For me, its fretboard guided me through one of my most enjoyable jam sessions with slide-guitar wizard Deforrest Wiggins – playing a 12-minute version of Sunshiny Day at the end of a long and eclectic musical night that saw more than a dozen musicians take the stage.

I had the pleasure of playing with Ancel Kernan Gonzalez Chang, who besides being the groundskeeper at a local hotel, is also a Garifuna drummer. He hammered out a rhythmic bongo to an old Dire Straits song that I‘ve always sung in my head with his drumming in mind.
There was also the time it helped me through a nervous set with the brilliant Toronto guitarist, Duane Forrest. And a few weeks after that with award-winning singer-songwriter Angelo Spinazzola, who is also the best harmonica player I have ever seen.

Ever heard of the Tona Twins? I don’t blame you if you haven’t, but having that Taylor
allowed me to be part of this aptly-named, one-night-only rum-and-beer-soaked duet with Canadian musician Diamond Dave Russell.
And it’s such a pleasure to play some familiar tunes from my old life in Canada (Spanish Pipedream and John Prine) with Brendan Lewis – even though we can never find time to practice!
It also brought my wife Lisa and me together again on stage. Not in the 80’s cover band ‘The Steamers’ that we were both part of that played bars in Winnipeg, but as an intimate, charming duet that locals now request. The song is called ‘In Spite of Ourselves’ by American folk singer John Prine. We share the chorus and look at each other and sing “Against all odds, honey, we’re the big door prize.” It makes me smile every time I think about it.
I now regularly host an Open Mic night at Tranquilo Café and Gift Shop on Little Corn Island, where locals and tourists take turns with my Taylor, singing everything from Steve Miller and Tom Petty, to folksongs from their homes. “This is a nice guitar,” they say. “Yeah, it is,” I reply.

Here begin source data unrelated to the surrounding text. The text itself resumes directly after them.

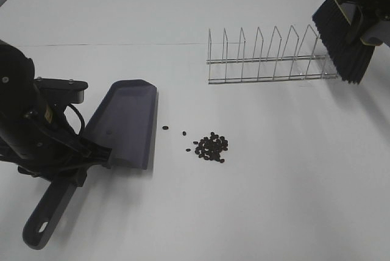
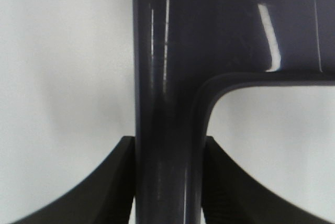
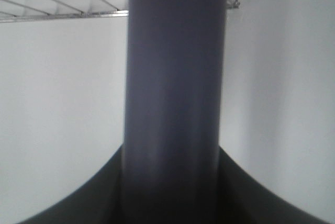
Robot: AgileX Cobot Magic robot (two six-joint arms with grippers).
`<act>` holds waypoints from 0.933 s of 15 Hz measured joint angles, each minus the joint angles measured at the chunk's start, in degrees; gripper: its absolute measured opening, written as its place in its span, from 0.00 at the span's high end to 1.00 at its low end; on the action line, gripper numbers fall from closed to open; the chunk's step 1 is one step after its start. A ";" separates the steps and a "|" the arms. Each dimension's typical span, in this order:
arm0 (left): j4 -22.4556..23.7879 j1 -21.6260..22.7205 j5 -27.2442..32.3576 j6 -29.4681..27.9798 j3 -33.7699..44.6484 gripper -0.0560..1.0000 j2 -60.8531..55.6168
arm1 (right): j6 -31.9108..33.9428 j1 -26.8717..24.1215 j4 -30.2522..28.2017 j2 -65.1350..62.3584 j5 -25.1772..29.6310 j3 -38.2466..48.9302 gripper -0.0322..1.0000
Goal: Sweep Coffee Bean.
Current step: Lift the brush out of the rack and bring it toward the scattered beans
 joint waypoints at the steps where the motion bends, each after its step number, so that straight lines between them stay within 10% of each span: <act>1: 0.11 0.00 0.00 -0.63 0.00 0.65 0.00 | 0.40 0.63 -0.74 -1.49 0.00 2.64 0.68; 8: 2.98 0.00 -3.32 -1.72 1.89 0.65 3.95 | 12.09 11.80 -13.24 -19.54 -9.11 32.77 0.68; 14: 2.86 0.00 -4.64 3.27 1.89 0.65 5.44 | 22.69 19.42 -21.03 -19.60 -14.38 37.18 0.68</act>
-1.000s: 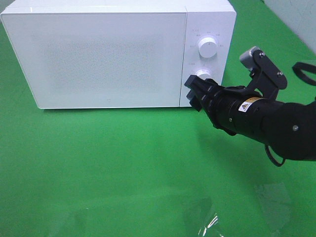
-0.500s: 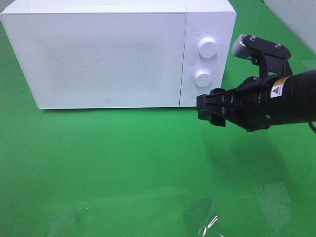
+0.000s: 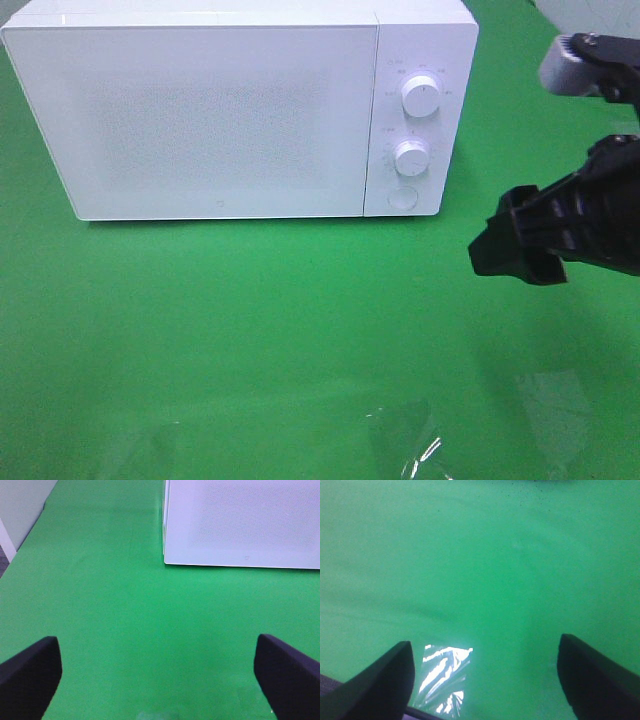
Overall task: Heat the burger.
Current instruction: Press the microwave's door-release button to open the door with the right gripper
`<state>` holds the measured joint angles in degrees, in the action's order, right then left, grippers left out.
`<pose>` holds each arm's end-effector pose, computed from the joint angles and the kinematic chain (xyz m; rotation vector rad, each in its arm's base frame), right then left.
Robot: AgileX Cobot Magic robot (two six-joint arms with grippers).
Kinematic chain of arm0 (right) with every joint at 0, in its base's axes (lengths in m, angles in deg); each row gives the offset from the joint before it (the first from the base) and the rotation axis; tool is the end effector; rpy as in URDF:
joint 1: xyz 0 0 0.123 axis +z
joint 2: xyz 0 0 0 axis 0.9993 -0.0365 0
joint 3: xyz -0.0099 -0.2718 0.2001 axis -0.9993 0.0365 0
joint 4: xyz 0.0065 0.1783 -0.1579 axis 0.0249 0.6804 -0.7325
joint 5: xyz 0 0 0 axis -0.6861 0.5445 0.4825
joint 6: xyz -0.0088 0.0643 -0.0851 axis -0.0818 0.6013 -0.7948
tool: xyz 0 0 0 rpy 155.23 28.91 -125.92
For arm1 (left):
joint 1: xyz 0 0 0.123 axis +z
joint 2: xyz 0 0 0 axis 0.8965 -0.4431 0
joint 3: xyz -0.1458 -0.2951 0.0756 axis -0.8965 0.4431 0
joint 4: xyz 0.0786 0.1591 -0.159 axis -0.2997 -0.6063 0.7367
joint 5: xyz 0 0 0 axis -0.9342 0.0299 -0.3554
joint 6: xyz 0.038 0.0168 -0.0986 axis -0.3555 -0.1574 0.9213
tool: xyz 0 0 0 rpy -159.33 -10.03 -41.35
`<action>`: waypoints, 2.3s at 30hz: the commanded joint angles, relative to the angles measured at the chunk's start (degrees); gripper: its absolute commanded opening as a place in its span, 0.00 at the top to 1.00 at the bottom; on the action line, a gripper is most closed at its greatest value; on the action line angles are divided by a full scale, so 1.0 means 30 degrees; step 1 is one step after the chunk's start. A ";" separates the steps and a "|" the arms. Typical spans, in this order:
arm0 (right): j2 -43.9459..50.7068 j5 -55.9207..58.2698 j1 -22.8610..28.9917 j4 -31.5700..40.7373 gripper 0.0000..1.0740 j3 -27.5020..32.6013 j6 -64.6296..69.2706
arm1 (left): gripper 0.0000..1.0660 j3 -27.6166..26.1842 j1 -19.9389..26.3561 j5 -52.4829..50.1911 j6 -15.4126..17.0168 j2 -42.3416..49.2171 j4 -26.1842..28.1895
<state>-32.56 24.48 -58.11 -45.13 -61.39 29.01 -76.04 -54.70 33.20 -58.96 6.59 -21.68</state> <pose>0.1545 0.0884 0.3023 -0.3527 2.4672 0.3244 -0.0568 -0.0255 0.2696 0.0021 2.0176 -0.0156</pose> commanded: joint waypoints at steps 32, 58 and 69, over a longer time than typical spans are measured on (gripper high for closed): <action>1.8067 0.7047 -0.6436 -0.1108 0.29 0.3342 -0.1528 | 0.09 0.0076 -0.0134 0.0019 0.0095 0.0134 0.0134; 2.1333 0.7391 -0.8041 -0.1031 0.29 0.3629 -0.1490 | 0.09 0.0076 -0.0134 0.0019 0.0095 0.0095 0.0115; 1.9652 0.4794 -0.8041 -0.1031 0.29 0.2865 -0.1490 | 0.09 0.0076 -0.0134 0.0019 0.0095 0.0095 0.0115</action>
<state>28.23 42.98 -81.89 -48.34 -52.34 24.71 -76.04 -54.70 33.20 -58.96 6.59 -21.68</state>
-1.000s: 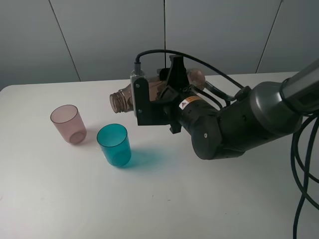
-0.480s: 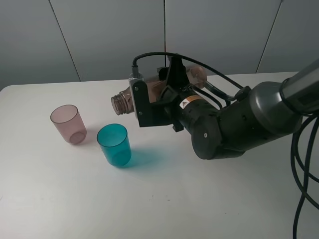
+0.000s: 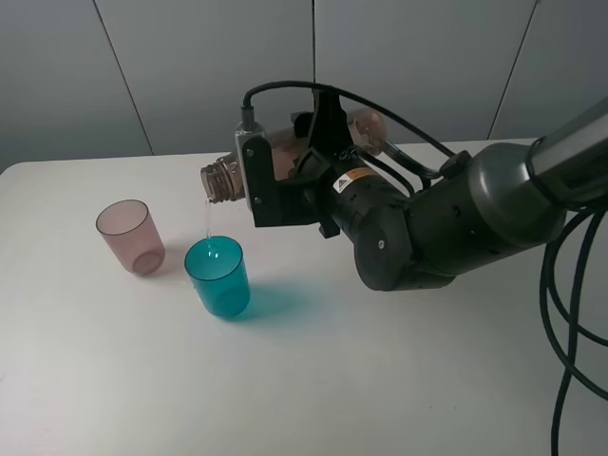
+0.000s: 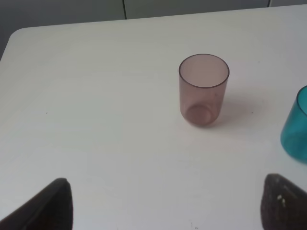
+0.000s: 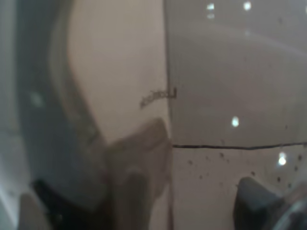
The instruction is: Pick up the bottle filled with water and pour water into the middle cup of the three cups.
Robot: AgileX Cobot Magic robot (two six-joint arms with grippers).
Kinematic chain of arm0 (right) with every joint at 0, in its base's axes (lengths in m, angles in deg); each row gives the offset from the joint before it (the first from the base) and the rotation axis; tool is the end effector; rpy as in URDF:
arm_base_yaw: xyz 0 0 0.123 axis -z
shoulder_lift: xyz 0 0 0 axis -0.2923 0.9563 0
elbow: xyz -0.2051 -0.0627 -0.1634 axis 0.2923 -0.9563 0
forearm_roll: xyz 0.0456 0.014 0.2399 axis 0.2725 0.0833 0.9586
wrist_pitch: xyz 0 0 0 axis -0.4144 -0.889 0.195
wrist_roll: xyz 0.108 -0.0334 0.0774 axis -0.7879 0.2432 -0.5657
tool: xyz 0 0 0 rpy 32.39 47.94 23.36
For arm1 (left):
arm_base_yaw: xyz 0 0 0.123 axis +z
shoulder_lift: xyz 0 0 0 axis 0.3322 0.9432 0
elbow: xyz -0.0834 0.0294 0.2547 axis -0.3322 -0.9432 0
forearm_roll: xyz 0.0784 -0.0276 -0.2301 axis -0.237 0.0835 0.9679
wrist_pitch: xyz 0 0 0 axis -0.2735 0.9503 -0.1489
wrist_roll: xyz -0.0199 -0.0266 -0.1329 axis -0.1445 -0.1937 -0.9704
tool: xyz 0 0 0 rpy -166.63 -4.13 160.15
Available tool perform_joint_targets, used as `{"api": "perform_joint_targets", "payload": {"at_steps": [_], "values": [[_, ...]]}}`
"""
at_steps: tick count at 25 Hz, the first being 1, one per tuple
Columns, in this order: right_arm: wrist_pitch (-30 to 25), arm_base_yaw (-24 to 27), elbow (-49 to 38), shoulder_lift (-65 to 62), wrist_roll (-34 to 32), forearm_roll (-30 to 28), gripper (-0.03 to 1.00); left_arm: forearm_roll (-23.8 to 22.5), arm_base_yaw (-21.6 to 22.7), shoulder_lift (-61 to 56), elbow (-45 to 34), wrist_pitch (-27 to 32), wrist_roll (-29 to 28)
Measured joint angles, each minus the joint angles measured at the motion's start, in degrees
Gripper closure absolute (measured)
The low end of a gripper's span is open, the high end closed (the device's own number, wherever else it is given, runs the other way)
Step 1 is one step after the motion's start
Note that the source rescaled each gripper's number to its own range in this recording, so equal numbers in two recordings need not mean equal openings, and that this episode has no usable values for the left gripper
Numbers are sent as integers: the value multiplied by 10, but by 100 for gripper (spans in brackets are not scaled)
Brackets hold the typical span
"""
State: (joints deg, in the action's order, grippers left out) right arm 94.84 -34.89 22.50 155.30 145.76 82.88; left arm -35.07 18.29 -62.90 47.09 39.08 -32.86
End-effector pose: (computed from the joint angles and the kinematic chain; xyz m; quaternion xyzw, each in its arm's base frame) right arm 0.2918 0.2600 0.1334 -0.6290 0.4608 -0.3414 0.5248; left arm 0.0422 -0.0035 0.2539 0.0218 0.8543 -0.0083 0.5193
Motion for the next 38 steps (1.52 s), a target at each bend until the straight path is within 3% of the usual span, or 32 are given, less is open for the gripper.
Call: {"api": "perform_joint_targets", "payload": {"at_steps": [38], "values": [[17, 0, 0, 0, 105, 0, 92, -5, 0, 0, 0, 0, 0]]}}
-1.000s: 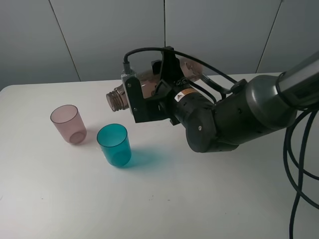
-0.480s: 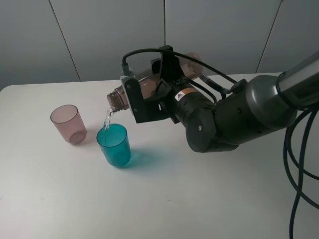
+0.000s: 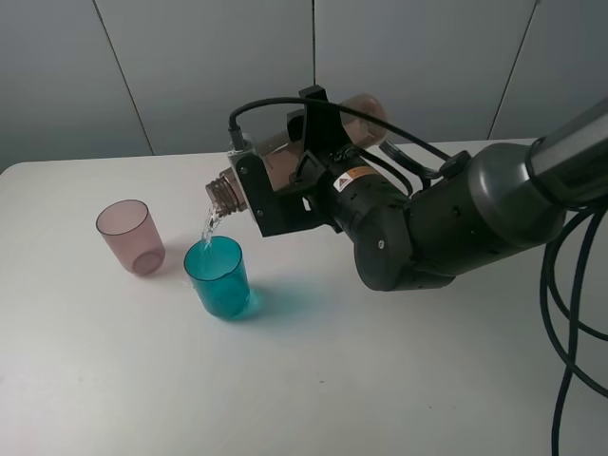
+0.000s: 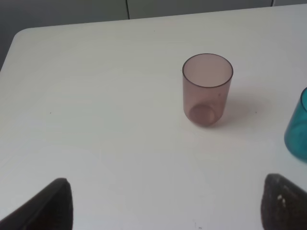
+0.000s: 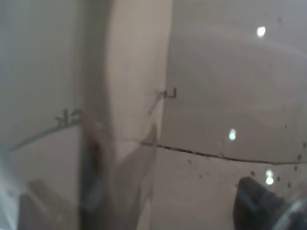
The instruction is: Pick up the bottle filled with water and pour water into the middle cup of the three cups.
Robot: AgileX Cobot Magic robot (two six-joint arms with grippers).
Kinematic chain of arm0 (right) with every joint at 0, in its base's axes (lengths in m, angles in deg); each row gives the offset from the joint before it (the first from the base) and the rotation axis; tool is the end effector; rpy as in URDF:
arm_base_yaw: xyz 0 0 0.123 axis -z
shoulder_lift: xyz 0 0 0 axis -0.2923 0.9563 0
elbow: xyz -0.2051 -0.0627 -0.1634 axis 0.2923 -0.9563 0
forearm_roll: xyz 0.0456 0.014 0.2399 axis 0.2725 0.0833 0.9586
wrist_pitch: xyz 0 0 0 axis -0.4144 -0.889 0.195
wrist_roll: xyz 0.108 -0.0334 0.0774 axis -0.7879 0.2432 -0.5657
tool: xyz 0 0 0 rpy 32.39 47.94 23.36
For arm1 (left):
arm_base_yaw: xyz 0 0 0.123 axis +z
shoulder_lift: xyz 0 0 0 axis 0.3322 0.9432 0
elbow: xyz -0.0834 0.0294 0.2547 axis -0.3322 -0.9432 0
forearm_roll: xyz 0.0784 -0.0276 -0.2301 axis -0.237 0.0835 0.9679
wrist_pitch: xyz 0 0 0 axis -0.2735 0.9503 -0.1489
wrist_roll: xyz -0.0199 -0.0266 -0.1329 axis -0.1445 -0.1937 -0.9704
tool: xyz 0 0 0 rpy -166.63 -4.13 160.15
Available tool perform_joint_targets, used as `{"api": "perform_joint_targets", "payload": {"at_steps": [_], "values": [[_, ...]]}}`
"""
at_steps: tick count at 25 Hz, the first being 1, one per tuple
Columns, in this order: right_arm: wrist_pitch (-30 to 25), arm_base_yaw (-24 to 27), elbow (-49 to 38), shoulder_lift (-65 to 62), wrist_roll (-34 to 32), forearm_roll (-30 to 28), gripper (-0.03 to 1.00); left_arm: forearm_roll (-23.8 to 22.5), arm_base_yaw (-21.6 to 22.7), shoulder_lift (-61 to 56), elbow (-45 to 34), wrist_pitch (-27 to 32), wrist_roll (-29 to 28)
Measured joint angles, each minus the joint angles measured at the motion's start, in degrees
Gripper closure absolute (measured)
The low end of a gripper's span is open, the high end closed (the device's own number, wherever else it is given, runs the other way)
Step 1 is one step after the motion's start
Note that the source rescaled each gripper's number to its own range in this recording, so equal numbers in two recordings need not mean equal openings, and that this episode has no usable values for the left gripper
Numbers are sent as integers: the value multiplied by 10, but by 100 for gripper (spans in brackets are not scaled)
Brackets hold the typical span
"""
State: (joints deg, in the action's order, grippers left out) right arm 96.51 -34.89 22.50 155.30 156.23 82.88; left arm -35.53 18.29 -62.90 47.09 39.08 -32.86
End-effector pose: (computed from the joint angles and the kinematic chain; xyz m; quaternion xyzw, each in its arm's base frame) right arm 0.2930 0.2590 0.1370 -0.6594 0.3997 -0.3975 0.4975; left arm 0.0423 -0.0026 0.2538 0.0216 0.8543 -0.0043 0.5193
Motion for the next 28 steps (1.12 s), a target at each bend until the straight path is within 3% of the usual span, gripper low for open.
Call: {"api": "perform_joint_targets", "payload": {"at_steps": [28], "values": [[57, 0, 0, 0, 30, -2, 92, 0, 0, 0, 0, 0, 0]]}}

Toronto, Vancouver, Philadelphia, Indianapolis, Minneapolis, Orinoco, New York, Paris, London, Sweden, Australia and Argentina. I’ve crossed paths with dozens of musicians from all over the world as they visit.
I didn’t lug that thing around for thousands of miles to let it languish in its soft shell case. It’s meant to be in the open air, handed from one guitarist to another. The strings are meant to be picked and plucked. Scratch it. Ding it. Drop it.
The wear marks on the rosewood fingerboard are beginning to reveal the most common notes and chords – and I can’t wait to hear what it will play next.